Try it: For the entries below, the expected answer is the line with "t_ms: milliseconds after", the line with "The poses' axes", and every line between them, exactly as written, and nothing more.

--- Task inputs Enclosed Below ---

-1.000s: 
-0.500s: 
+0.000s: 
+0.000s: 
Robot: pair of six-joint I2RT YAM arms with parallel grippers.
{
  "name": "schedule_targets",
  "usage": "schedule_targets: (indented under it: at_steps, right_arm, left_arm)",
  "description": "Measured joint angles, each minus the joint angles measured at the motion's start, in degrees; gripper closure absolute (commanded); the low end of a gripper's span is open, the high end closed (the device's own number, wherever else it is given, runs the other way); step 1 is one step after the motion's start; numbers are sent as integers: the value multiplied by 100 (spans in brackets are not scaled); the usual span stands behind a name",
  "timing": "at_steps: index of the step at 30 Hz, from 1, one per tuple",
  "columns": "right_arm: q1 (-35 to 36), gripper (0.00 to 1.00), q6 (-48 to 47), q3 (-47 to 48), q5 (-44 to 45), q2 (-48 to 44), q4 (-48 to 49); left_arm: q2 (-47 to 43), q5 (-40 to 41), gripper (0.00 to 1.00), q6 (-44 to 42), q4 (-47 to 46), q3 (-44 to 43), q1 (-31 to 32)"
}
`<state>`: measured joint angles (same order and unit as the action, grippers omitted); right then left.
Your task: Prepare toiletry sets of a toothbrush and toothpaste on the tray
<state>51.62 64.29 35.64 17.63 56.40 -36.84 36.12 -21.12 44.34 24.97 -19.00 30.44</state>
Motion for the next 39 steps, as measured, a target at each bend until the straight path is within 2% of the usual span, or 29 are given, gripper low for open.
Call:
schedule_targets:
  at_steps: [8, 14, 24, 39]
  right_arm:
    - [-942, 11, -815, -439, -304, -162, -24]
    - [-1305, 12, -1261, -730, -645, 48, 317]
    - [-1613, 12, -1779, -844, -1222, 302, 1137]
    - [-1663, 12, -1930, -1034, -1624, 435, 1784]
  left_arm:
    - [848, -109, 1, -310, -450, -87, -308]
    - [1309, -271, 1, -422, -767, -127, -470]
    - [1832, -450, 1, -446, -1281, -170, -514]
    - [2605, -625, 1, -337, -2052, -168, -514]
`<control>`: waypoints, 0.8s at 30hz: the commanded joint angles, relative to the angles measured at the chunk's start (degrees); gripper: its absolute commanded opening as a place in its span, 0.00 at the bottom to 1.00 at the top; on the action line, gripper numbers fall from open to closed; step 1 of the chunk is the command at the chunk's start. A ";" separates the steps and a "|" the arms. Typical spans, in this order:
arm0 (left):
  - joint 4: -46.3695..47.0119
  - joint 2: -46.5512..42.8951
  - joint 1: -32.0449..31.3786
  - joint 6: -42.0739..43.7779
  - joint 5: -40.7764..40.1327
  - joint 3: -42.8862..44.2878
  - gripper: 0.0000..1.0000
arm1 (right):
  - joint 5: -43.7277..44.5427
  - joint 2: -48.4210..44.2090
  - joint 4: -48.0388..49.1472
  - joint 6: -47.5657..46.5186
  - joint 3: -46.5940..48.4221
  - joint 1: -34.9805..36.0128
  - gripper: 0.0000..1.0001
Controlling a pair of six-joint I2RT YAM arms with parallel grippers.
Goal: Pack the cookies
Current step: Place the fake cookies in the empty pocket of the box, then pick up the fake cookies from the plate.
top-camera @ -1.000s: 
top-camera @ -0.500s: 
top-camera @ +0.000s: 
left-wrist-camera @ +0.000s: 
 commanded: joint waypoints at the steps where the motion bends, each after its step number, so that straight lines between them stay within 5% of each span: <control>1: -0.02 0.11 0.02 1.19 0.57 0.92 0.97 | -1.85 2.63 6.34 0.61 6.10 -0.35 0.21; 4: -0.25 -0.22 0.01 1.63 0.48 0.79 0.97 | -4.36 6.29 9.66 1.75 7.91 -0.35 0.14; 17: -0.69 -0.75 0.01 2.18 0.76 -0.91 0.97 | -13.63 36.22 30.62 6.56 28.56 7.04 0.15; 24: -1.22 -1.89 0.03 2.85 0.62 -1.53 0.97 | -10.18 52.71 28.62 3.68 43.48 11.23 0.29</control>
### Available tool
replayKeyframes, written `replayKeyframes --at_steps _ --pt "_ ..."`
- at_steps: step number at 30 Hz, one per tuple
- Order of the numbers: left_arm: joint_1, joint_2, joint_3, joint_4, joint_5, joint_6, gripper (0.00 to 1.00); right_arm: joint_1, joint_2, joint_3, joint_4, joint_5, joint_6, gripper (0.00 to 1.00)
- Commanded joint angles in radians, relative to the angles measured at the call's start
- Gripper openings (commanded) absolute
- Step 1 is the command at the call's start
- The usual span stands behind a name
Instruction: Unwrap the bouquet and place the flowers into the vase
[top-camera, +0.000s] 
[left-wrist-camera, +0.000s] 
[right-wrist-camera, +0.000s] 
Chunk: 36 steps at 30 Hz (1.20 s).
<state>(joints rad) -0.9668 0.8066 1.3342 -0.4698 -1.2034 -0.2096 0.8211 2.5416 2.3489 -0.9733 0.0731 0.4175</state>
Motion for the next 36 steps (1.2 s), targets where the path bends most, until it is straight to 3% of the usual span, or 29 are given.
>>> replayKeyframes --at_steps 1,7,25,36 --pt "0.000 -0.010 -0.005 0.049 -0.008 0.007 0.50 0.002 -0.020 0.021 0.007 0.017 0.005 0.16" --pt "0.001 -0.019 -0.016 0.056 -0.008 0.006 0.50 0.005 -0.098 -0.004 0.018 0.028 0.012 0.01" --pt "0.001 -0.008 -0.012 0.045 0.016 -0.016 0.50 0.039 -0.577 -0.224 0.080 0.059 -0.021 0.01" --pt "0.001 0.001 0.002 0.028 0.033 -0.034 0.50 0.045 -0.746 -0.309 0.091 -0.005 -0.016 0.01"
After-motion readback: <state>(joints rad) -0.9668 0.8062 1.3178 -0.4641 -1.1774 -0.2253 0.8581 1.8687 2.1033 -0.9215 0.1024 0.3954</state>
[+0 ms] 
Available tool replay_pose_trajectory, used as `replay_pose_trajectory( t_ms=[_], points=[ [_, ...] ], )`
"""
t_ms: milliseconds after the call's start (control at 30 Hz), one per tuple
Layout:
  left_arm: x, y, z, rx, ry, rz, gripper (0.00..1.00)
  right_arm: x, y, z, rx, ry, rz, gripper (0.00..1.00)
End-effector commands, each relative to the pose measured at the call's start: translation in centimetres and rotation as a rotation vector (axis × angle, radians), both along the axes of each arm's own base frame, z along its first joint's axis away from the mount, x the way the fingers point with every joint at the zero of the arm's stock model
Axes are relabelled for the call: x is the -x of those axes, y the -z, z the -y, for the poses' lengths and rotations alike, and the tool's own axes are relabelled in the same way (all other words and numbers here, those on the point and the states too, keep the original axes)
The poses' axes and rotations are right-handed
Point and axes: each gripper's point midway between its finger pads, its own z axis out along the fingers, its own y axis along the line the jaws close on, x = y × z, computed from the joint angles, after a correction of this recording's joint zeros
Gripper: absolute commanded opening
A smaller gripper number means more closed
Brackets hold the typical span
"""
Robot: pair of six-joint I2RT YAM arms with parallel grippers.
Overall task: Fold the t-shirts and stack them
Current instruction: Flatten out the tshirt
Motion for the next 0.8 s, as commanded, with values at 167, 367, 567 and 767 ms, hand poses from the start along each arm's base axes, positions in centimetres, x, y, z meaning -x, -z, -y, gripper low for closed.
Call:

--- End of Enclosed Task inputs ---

The completed task:
t_ms: milliseconds after the call's start (control at 30 Hz), one per tuple
Layout:
  left_arm: x, y, z, rx, ry, rz, gripper (0.00..1.00)
  right_arm: x, y, z, rx, ry, rz, gripper (0.00..1.00)
End-effector commands, each relative to the pose measured at the call's start: translation in centimetres and rotation as a rotation vector (axis × angle, radians), both along the axes of each arm's own base frame, z along its first joint's axis away from the mount, x the way the fingers point with every joint at the zero of the arm's stock model
Axes are relabelled for the call: x is the -x of those axes, y the -z, z the -y, for the poses' lengths and rotations alike, and the tool's own axes are relabelled in the same way (all other words and numbers here, those on the point and the states too, keep the original axes)
The poses' axes and rotations are right-handed

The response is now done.